==== Records to process ====

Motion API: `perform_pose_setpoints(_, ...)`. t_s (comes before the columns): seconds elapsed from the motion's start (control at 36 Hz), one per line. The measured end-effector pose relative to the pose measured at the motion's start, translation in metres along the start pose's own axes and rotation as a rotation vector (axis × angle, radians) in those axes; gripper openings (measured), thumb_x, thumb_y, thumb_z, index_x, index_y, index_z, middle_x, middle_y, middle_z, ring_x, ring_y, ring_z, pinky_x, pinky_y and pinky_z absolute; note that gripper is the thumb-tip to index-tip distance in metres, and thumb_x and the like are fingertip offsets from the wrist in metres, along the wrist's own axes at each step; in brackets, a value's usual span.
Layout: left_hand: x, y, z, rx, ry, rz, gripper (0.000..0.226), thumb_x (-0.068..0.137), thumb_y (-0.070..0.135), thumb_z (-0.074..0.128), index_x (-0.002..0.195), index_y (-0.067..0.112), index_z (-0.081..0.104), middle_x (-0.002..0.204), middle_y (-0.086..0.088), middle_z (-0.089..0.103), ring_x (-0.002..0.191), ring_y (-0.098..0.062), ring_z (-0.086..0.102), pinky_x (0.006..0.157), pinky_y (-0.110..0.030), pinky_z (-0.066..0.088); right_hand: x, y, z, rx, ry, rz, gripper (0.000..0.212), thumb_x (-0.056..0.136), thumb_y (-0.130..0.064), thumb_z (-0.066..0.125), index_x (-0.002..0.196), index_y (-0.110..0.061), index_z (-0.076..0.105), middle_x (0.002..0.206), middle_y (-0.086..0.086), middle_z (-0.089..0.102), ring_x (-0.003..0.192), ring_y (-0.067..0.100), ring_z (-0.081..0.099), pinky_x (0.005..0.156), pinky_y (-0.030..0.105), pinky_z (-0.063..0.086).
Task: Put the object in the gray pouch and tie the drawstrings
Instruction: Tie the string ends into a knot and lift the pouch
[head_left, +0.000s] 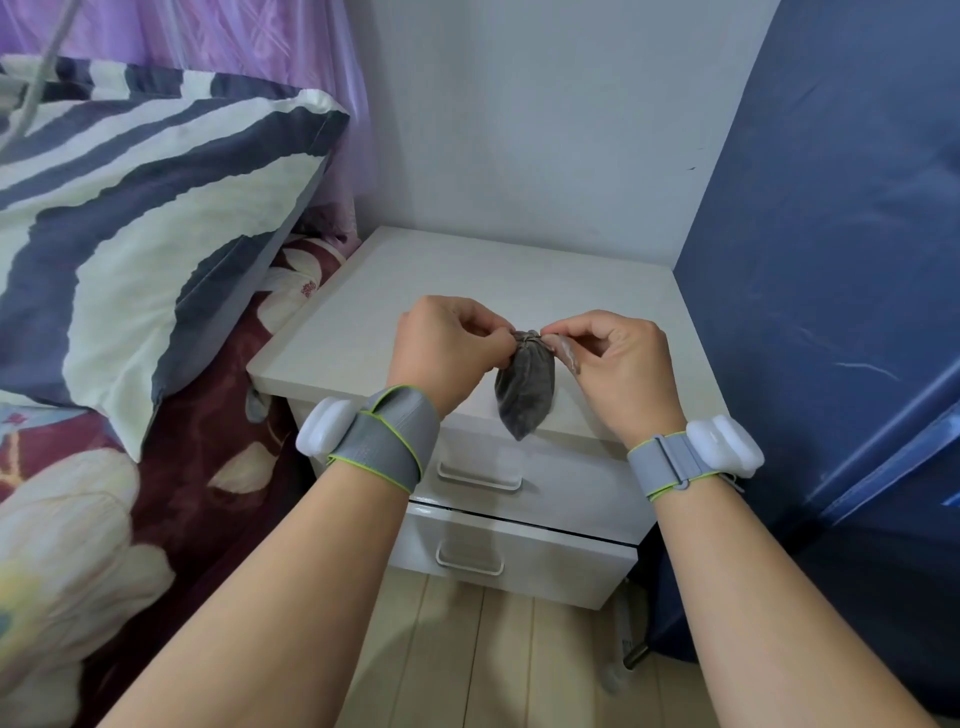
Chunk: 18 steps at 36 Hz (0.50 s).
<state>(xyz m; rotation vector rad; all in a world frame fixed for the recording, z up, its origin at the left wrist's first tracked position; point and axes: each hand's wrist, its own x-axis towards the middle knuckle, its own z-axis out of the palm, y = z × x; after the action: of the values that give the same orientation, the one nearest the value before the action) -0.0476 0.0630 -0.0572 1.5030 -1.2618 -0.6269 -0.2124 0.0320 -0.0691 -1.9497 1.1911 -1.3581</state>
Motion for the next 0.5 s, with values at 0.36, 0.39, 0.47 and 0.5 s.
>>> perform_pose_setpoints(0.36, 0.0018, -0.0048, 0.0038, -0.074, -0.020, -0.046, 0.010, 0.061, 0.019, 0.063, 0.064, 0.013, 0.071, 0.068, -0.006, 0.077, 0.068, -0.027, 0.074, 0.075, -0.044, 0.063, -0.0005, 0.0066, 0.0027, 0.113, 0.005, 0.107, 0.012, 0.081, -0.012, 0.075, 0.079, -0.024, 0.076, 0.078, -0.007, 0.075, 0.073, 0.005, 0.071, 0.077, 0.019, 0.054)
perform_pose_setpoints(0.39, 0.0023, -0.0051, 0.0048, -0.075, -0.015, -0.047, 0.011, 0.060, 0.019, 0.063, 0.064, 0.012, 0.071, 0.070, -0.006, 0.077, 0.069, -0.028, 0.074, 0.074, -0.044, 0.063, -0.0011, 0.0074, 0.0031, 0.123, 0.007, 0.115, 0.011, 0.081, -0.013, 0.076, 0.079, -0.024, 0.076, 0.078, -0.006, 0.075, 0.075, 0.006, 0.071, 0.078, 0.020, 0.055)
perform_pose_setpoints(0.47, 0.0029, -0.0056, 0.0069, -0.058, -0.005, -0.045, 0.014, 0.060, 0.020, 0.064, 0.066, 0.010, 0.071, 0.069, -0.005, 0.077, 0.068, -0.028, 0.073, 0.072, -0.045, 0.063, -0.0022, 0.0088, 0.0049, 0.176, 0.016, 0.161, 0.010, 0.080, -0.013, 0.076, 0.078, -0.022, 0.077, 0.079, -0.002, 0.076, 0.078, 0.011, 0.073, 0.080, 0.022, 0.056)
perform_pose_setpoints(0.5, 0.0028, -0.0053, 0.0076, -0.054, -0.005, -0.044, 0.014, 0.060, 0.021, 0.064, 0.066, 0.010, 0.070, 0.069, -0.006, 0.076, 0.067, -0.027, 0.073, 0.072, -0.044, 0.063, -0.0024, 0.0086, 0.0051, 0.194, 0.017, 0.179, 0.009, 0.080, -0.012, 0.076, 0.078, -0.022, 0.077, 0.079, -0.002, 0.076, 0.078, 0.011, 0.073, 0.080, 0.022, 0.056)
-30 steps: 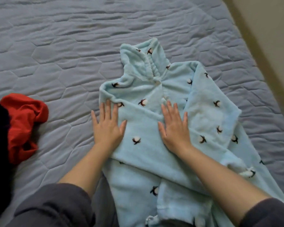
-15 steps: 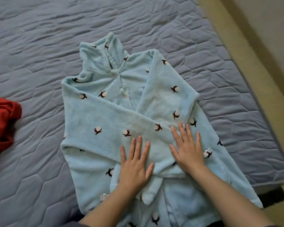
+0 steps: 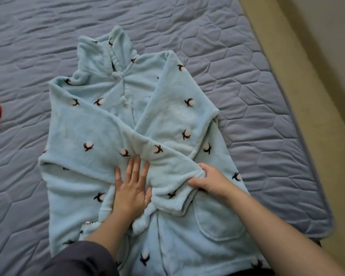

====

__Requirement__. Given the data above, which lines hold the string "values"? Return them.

__Answer below__.
<state>(xyz m; rotation vector rad; all in a world frame fixed for the recording, z up, its origin at the left wrist's first tracked position; point and axes: each hand's wrist, its own x-axis towards the middle knuckle, its own z-axis out of the palm, y = z × x; after the action: of the values that give the same orientation, the one nearest the value before the action) -0.0476 0.0630 -0.0572 1.5030 -1.2618 -0.6269 -0.2124 0.0320 -0.0691 -1.9497 1.1911 -1.3581</state>
Motion for the next 0.5 s, with values at 0.36, 0.39, 0.47 and 0.5 s.

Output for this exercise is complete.